## WHAT THE TASK REQUIRES
The answer must consist of every line below that contains the word "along".

## Dataset records
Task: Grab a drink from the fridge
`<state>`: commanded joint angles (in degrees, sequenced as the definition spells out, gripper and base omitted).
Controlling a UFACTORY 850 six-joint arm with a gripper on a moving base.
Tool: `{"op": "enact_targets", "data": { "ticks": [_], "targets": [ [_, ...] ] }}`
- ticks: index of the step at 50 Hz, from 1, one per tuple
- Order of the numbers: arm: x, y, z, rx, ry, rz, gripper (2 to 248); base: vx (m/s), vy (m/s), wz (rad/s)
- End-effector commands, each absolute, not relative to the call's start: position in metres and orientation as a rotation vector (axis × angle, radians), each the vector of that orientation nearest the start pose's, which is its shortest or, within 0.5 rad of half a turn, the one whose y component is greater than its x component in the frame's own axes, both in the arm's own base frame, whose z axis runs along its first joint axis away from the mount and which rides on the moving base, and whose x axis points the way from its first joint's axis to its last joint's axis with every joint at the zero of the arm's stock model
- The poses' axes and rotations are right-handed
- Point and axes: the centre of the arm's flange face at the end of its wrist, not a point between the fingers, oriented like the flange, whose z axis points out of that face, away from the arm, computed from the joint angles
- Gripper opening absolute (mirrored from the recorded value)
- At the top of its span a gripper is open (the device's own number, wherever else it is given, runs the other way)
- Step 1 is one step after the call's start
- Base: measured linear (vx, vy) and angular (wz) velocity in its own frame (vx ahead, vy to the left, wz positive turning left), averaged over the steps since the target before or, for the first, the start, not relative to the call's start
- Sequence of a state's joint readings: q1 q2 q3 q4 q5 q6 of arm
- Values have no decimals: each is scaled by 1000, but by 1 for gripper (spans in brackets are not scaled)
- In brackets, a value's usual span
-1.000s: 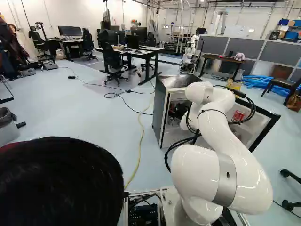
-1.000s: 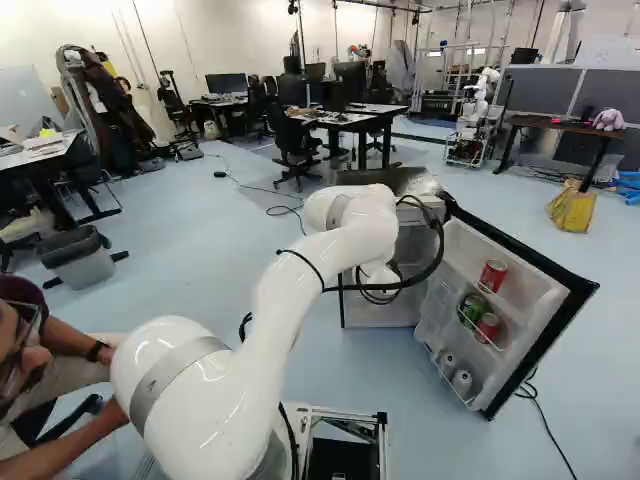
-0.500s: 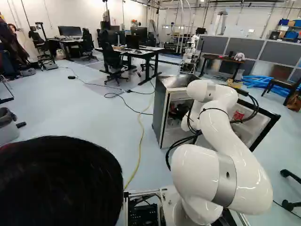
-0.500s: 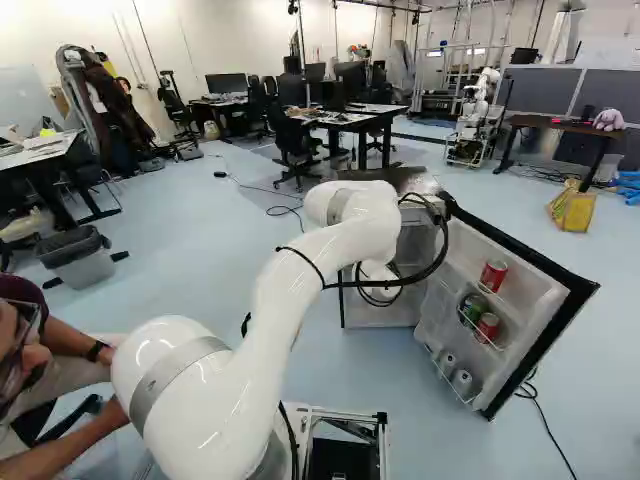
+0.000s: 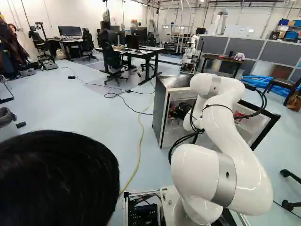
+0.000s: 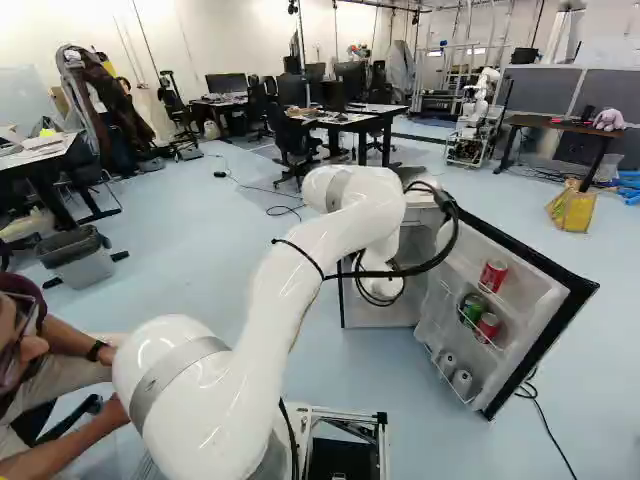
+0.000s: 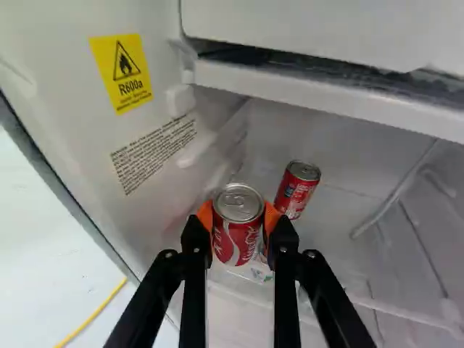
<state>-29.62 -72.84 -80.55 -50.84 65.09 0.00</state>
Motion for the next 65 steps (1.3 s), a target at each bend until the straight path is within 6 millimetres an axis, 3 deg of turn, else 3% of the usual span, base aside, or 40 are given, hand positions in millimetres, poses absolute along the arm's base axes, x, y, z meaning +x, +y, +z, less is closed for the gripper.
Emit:
{"op": "enact_targets", "data": {
  "ticks": [65],
  "targets": [
    [450, -279, 157, -2537, -296, -1680, 88, 0, 0, 0]
  ]
}}
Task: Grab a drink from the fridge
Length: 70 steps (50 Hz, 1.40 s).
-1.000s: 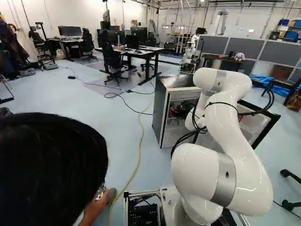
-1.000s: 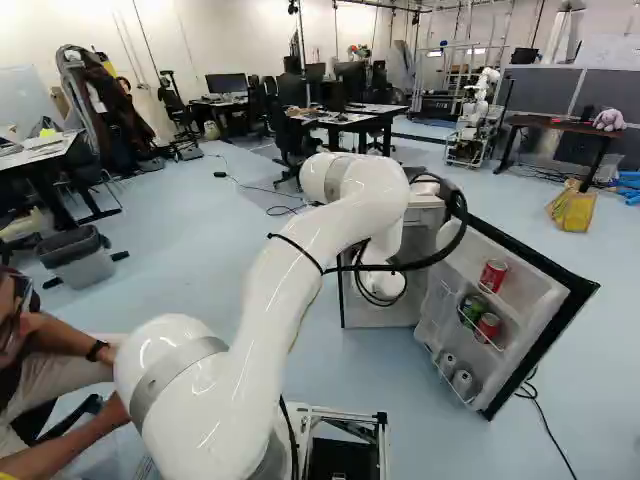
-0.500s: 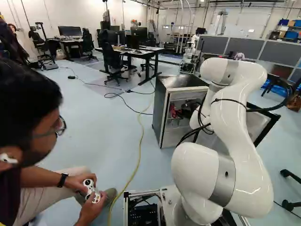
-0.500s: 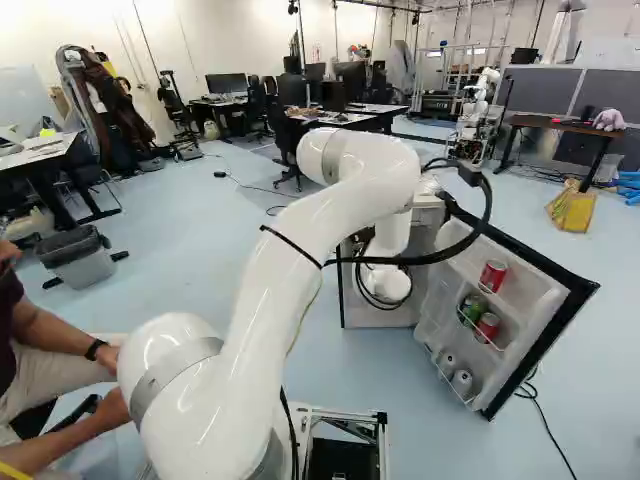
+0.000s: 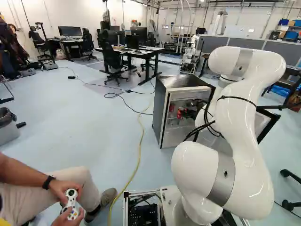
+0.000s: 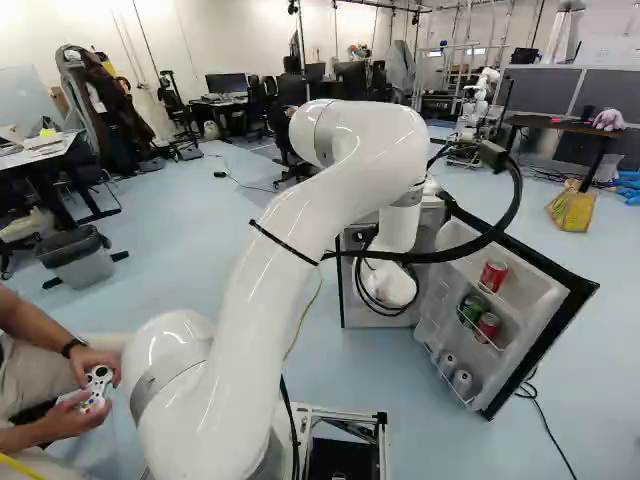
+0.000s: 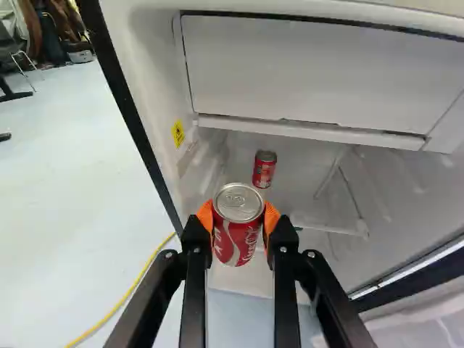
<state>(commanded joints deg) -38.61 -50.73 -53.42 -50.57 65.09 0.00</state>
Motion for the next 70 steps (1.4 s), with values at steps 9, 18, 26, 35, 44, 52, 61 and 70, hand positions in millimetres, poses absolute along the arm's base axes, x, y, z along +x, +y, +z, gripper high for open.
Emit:
{"op": "enact_targets", "data": {
  "ticks": [9, 18, 26, 35, 44, 52, 61, 70],
  "targets": [
    [431, -280, 171, -2562, -238, -1688, 88, 0, 0, 0],
    [412, -278, 186, -2592, -161, -1699, 88, 0, 0, 0],
    [397, -275, 199, -2618, -90, -1710, 88, 0, 0, 0],
    [381, -269, 213, -2645, -13, -1724, 88, 0, 0, 0],
    [370, -262, 226, -2664, 48, -1743, 88, 0, 0, 0],
    [367, -259, 237, -2674, 85, -1767, 88, 0, 0, 0],
    [365, -258, 248, -2680, 113, -1798, 88, 0, 0, 0],
    [364, -259, 258, -2682, 131, -1829, 88, 0, 0, 0]
  ]
}}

## WRITTEN SOLUTION
- End-effector commands, each absolute, not relative to the call's start: position in metres and orientation as a rotation vector (axis × angle, radians), each the vector of that orientation nearest the start pose's, which is its shortest or, within 0.5 rad of half a turn, the one whose y component is greater than its x component in the frame's own axes, both in the arm's own base frame, whose z axis runs along its first joint axis away from the mount and which rides on the moving base, and whose x axis points the way from its first joint's axis to its last joint's axis with every joint at the zero of the arm's stock model
Motion for the next 65 steps (1.3 s), a target at each bend until the straight path is within 6 millimetres an axis, 3 deg of turn, else 3% of the usual span, base aside, or 40 are given, hand positions in millimetres, poses absolute along the arm's base axes, x, y, z meaning +x, +y, +z, less is closed for the gripper.
Motion for the next 70 steps (1.4 s), with values at steps 9, 18, 26, 35, 44, 52, 61 and 70, hand positions in millimetres, poses absolute along the arm's base axes, x, y, z along +x, +y, +z, gripper high for open.

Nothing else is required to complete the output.